[title]
New Yorkers love to say this city never sleeps, but apparently neither do its rats. A new preprint field study has revealed that the city’s estimated three million rodents aren’t just freeloading on our garbage; they’re running their own nocturnal society, complete with ultrasonic chatter that humans can’t hear. Think of it as Rat Club, except the first rule is: Only rats are invited.
RECOMMENDED: New York was named one of the best nightlife cities in America, because duh
The research team, made up of neuroscientists Emily Mackevicius, Ralph Peterson, Ahmed El Hady and machine-learning specialist Dmitry Batenkov, set up camp at three classic New York City haunts: a park, a subway platform and a sidewalk. Using thermal cameras and specialized microphones, they recorded the rodents moving like glowing phantoms across the pavement while squeaking away at frequencies far above human hearing. The real kicker? When an ambulance screamed by, the rats screamed louder. As Mackevicius put it: “They’re just kind of screaming to each other, but we just don’t hear it.”

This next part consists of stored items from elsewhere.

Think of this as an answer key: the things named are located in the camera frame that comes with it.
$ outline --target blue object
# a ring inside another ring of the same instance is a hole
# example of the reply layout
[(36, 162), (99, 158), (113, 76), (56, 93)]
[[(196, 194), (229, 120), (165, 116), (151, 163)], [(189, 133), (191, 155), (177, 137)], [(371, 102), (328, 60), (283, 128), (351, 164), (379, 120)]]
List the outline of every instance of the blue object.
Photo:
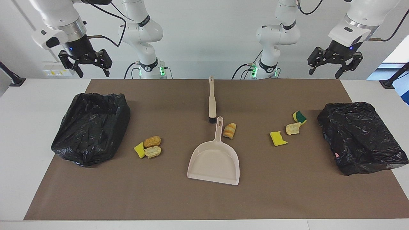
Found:
[(404, 93), (402, 96), (400, 96), (402, 98), (402, 100), (404, 102), (406, 102), (406, 104), (409, 105), (409, 91), (407, 91), (406, 93)]

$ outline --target bin covered with black bag
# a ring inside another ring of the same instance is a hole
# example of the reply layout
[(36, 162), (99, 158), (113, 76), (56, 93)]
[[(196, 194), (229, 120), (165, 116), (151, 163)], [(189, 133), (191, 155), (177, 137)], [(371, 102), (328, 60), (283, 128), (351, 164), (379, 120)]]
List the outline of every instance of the bin covered with black bag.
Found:
[(111, 159), (121, 144), (130, 118), (123, 94), (81, 93), (74, 97), (51, 149), (86, 167)]
[(366, 102), (327, 104), (318, 115), (324, 138), (345, 175), (394, 169), (408, 158)]

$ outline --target white table
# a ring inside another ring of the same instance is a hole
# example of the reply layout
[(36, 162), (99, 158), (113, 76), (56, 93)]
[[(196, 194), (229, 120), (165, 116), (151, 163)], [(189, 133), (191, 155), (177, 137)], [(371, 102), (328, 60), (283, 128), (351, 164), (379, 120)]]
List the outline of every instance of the white table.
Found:
[[(409, 229), (409, 219), (284, 219), (223, 221), (23, 221), (54, 156), (51, 142), (74, 95), (89, 79), (27, 79), (0, 97), (0, 229)], [(409, 107), (377, 81), (342, 80), (352, 101), (375, 108), (409, 153)], [(409, 166), (393, 169), (409, 197)]]

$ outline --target cable
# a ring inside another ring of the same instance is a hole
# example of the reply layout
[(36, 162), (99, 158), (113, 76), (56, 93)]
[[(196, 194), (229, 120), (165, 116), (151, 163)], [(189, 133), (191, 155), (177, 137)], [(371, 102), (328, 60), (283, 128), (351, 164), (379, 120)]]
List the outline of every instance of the cable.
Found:
[(249, 72), (249, 71), (251, 71), (251, 70), (244, 70), (243, 73), (241, 73), (240, 80), (243, 78), (243, 74), (244, 74), (244, 72), (246, 72), (246, 71)]
[(407, 73), (405, 73), (404, 75), (398, 77), (396, 80), (401, 79), (401, 78), (403, 78), (404, 76), (406, 76), (406, 75), (408, 75), (408, 74), (409, 74), (409, 72), (407, 72)]
[(127, 68), (126, 71), (125, 71), (124, 79), (126, 79), (126, 74), (128, 73), (129, 69), (130, 69), (133, 65), (135, 65), (135, 64), (136, 64), (136, 62), (132, 62), (132, 64), (130, 64), (130, 65), (128, 66), (128, 68)]
[(133, 79), (133, 70), (139, 70), (138, 67), (135, 67), (133, 69), (130, 70), (130, 77)]
[(122, 21), (124, 21), (124, 30), (122, 31), (122, 35), (121, 35), (121, 38), (119, 39), (118, 44), (116, 44), (116, 43), (115, 43), (114, 41), (112, 41), (111, 39), (109, 39), (109, 38), (107, 38), (107, 37), (105, 37), (105, 36), (102, 36), (102, 35), (88, 36), (88, 38), (105, 38), (105, 39), (107, 39), (108, 41), (112, 42), (116, 47), (119, 47), (120, 44), (121, 44), (121, 42), (122, 42), (122, 39), (124, 38), (125, 29), (126, 29), (126, 20), (123, 19), (123, 18), (121, 18), (121, 17), (119, 17), (118, 15), (115, 15), (115, 14), (113, 14), (113, 13), (110, 13), (110, 12), (108, 12), (108, 11), (106, 11), (106, 10), (104, 10), (104, 9), (102, 9), (102, 8), (100, 8), (100, 7), (98, 7), (98, 6), (96, 6), (94, 3), (91, 3), (89, 0), (85, 0), (85, 1), (88, 2), (88, 4), (92, 5), (93, 7), (99, 9), (100, 11), (102, 11), (102, 12), (104, 12), (104, 13), (106, 13), (106, 14), (109, 14), (109, 15), (111, 15), (111, 16), (114, 16), (114, 17), (116, 17), (116, 18), (119, 18), (119, 19), (121, 19)]
[(398, 32), (398, 29), (402, 25), (403, 21), (405, 20), (406, 16), (408, 15), (408, 13), (409, 13), (409, 9), (406, 11), (406, 14), (403, 16), (402, 20), (400, 21), (400, 23), (396, 27), (395, 31), (393, 32), (393, 34), (388, 39), (370, 38), (369, 40), (370, 41), (389, 41), (391, 38), (393, 38), (393, 36), (395, 36), (396, 32)]
[(128, 18), (127, 16), (125, 16), (125, 15), (117, 8), (117, 6), (114, 5), (114, 3), (111, 2), (111, 5), (112, 5), (115, 9), (117, 9), (117, 11), (118, 11), (122, 16), (124, 16), (125, 18), (127, 18), (127, 19), (133, 21), (132, 19), (130, 19), (130, 18)]
[(239, 66), (239, 67), (236, 69), (236, 71), (234, 72), (233, 77), (231, 77), (231, 79), (233, 80), (233, 79), (234, 79), (234, 76), (236, 75), (236, 73), (238, 72), (238, 70), (241, 69), (242, 67), (246, 66), (246, 65), (247, 65), (247, 64), (242, 64), (241, 66)]
[(171, 70), (169, 67), (164, 67), (163, 69), (164, 69), (164, 70), (169, 69), (169, 71), (171, 72), (171, 78), (173, 79), (172, 70)]
[(306, 12), (304, 12), (304, 11), (301, 9), (301, 5), (300, 5), (300, 2), (299, 2), (298, 0), (295, 1), (295, 4), (297, 4), (297, 7), (298, 7), (298, 9), (300, 10), (300, 12), (301, 12), (302, 14), (309, 15), (309, 14), (314, 13), (314, 12), (318, 9), (318, 7), (321, 5), (322, 1), (323, 1), (323, 0), (321, 0), (321, 1), (318, 3), (317, 7), (316, 7), (313, 11), (311, 11), (310, 13), (306, 13)]
[(260, 56), (260, 54), (261, 54), (262, 52), (263, 52), (263, 50), (261, 50), (260, 53), (258, 53), (256, 59), (253, 61), (254, 64), (256, 63), (257, 58)]

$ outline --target wall socket panel
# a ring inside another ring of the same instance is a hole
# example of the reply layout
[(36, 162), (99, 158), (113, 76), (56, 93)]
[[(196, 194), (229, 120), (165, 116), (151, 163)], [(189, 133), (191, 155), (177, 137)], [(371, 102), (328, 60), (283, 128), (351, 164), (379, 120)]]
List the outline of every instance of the wall socket panel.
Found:
[(65, 69), (63, 65), (49, 64), (43, 67), (43, 72), (47, 77), (73, 77), (75, 71)]

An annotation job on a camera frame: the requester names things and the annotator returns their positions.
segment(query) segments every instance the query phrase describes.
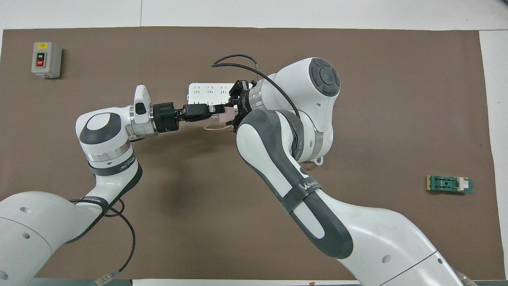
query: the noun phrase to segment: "power strip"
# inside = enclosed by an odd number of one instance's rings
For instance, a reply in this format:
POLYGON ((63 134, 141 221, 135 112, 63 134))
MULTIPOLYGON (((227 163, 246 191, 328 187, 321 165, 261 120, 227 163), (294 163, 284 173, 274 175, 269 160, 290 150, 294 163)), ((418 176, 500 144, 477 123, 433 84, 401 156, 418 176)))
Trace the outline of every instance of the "power strip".
POLYGON ((208 105, 226 104, 229 90, 234 83, 197 83, 189 84, 187 100, 189 104, 206 103, 208 105))

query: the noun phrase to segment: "black button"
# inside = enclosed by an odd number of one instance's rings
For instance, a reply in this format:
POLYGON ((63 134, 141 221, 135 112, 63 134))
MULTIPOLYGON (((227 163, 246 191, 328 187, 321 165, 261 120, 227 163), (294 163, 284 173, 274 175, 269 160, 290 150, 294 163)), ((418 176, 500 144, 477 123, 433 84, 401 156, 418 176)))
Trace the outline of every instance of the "black button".
POLYGON ((339 89, 335 85, 329 86, 325 85, 323 91, 329 95, 336 95, 339 92, 339 89))
POLYGON ((337 71, 335 71, 335 69, 332 69, 333 71, 333 74, 335 75, 335 83, 340 86, 340 80, 339 80, 339 76, 337 75, 337 71))
POLYGON ((321 68, 319 70, 319 75, 326 85, 333 85, 335 83, 335 75, 332 69, 328 67, 321 68))
POLYGON ((327 67, 330 66, 330 64, 323 59, 314 58, 313 62, 318 66, 327 66, 327 67))
POLYGON ((139 115, 146 113, 146 108, 145 108, 145 105, 143 104, 143 102, 136 103, 136 113, 139 115))
POLYGON ((311 67, 310 72, 312 73, 312 78, 314 79, 314 83, 320 87, 323 85, 323 81, 321 80, 321 77, 319 76, 319 70, 316 67, 311 67))

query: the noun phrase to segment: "pink object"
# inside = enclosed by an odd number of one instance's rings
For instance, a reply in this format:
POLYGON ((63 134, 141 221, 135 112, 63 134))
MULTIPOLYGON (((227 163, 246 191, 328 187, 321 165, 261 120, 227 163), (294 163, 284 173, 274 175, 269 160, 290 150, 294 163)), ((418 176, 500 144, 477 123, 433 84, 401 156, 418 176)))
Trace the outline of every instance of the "pink object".
POLYGON ((226 112, 219 114, 219 122, 225 123, 235 118, 235 109, 233 107, 226 107, 226 112))

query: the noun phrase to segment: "black cable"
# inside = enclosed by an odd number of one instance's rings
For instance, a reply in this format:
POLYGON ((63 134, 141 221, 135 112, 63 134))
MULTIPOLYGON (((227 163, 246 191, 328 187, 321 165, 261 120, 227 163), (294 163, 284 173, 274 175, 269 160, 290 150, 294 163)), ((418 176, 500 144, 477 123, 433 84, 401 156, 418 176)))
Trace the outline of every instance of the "black cable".
POLYGON ((130 140, 129 142, 136 142, 136 141, 140 141, 140 140, 143 140, 145 138, 138 138, 138 139, 134 139, 134 140, 130 140))
POLYGON ((266 79, 269 83, 271 83, 281 94, 282 96, 284 96, 284 98, 286 98, 286 100, 288 101, 288 103, 291 105, 291 107, 293 108, 294 112, 295 112, 295 115, 300 118, 300 114, 298 113, 298 110, 296 109, 296 106, 295 104, 291 101, 291 99, 289 98, 289 96, 273 81, 271 80, 268 76, 264 75, 262 72, 260 71, 257 71, 251 67, 248 67, 248 66, 244 66, 244 65, 241 65, 241 64, 233 64, 233 63, 224 63, 224 64, 219 64, 218 62, 219 61, 215 61, 215 63, 213 63, 212 65, 212 68, 217 68, 217 67, 237 67, 237 68, 242 68, 242 69, 246 69, 246 70, 249 70, 253 73, 256 73, 258 75, 260 75, 261 77, 263 77, 264 79, 266 79))
MULTIPOLYGON (((123 210, 125 209, 125 204, 123 203, 122 199, 118 199, 118 201, 122 204, 122 209, 119 211, 119 213, 123 213, 123 210)), ((105 214, 104 215, 105 217, 115 217, 115 216, 118 216, 117 214, 112 214, 112 215, 108 215, 108 214, 105 214)))
MULTIPOLYGON (((236 53, 236 54, 227 55, 227 56, 225 56, 223 58, 220 58, 217 61, 215 61, 214 64, 218 64, 218 63, 222 62, 223 60, 230 59, 230 58, 235 58, 237 56, 242 56, 244 58, 247 58, 247 59, 251 60, 254 63, 254 66, 256 67, 256 70, 259 71, 258 62, 253 57, 251 57, 251 56, 249 56, 247 54, 242 54, 242 53, 236 53)), ((258 81, 260 81, 261 80, 260 75, 256 74, 256 76, 258 77, 258 81)))
POLYGON ((134 255, 134 248, 136 247, 136 233, 134 232, 134 228, 132 227, 132 224, 129 222, 129 220, 124 215, 122 215, 119 211, 113 209, 113 207, 111 207, 109 205, 101 204, 101 203, 94 202, 94 201, 89 201, 87 199, 71 199, 69 201, 71 203, 90 203, 90 204, 98 205, 101 208, 106 208, 106 209, 108 209, 108 211, 112 211, 112 212, 116 213, 117 216, 121 217, 125 221, 127 226, 131 229, 131 233, 132 233, 131 254, 129 255, 129 258, 127 258, 127 261, 122 265, 122 267, 120 267, 120 269, 118 269, 118 272, 122 272, 122 270, 125 269, 127 264, 129 264, 129 262, 131 261, 132 255, 134 255))

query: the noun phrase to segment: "brown mat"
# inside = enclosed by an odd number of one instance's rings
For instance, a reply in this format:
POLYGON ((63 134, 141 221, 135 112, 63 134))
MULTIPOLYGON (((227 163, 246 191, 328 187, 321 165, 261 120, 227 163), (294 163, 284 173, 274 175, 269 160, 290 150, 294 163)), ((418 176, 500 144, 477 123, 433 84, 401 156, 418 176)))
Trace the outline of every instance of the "brown mat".
MULTIPOLYGON (((335 141, 304 168, 341 201, 404 214, 472 279, 503 279, 478 33, 284 28, 130 27, 4 31, 0 198, 41 190, 80 198, 94 186, 74 131, 88 111, 186 103, 191 82, 255 75, 212 69, 254 56, 265 73, 318 56, 342 82, 335 141), (64 50, 61 78, 30 72, 34 42, 64 50), (428 192, 426 175, 464 176, 474 194, 428 192)), ((231 130, 205 122, 134 143, 144 175, 123 199, 138 244, 122 278, 353 279, 319 252, 237 153, 231 130)), ((39 277, 94 278, 120 267, 130 233, 103 219, 60 248, 39 277)))

This chatter isn’t just small squeaks about leftover pizza crusts. Peterson, who has studied rodent vocalizations, says the sheer volume suggests purpose. Why talk so much if it doesn’t matter? The study even observed social dynamics: juvenile rats venturing out in clumsy packs of 20, while big, battle-hardened solo rats—nicknamed “Moby Dicks” by exterminators—stalked the streets with the calm confidence of seasoned bouncers.
It’s not all fun and frolic. Rats here have been adapting for centuries, tweaking everything from skull shape to metabolism to thrive in a city built for humans. A Norway rat needs just an ounce of water and food daily and, lucky for them, we provide mountains of processed snacks. They reproduce at a breakneck speed, with females giving birth to litters every few weeks. Poison is barely a speed bump. As one exterminator told Joseph Mitchell in 1944, killing rats is like “taking aspirin for a cancer.”
What’s new is how scientists might use this data. By mapping where rats go and when they talk, urban planners could time trash pickups, design buildings with fewer cozy hideouts or even trial futuristic deterrents like sonic booby traps that “speak rat” to shoo them away. Peterson frames it with Sun Tzu flair: “To defeat your enemy, you have to understand your enemy.”
Soulless scavengers? Maybe not. More like the dolphins of the sewer system, singing their own secret soundtrack to New York’s nightlife—while the rest of us pretend we own the place.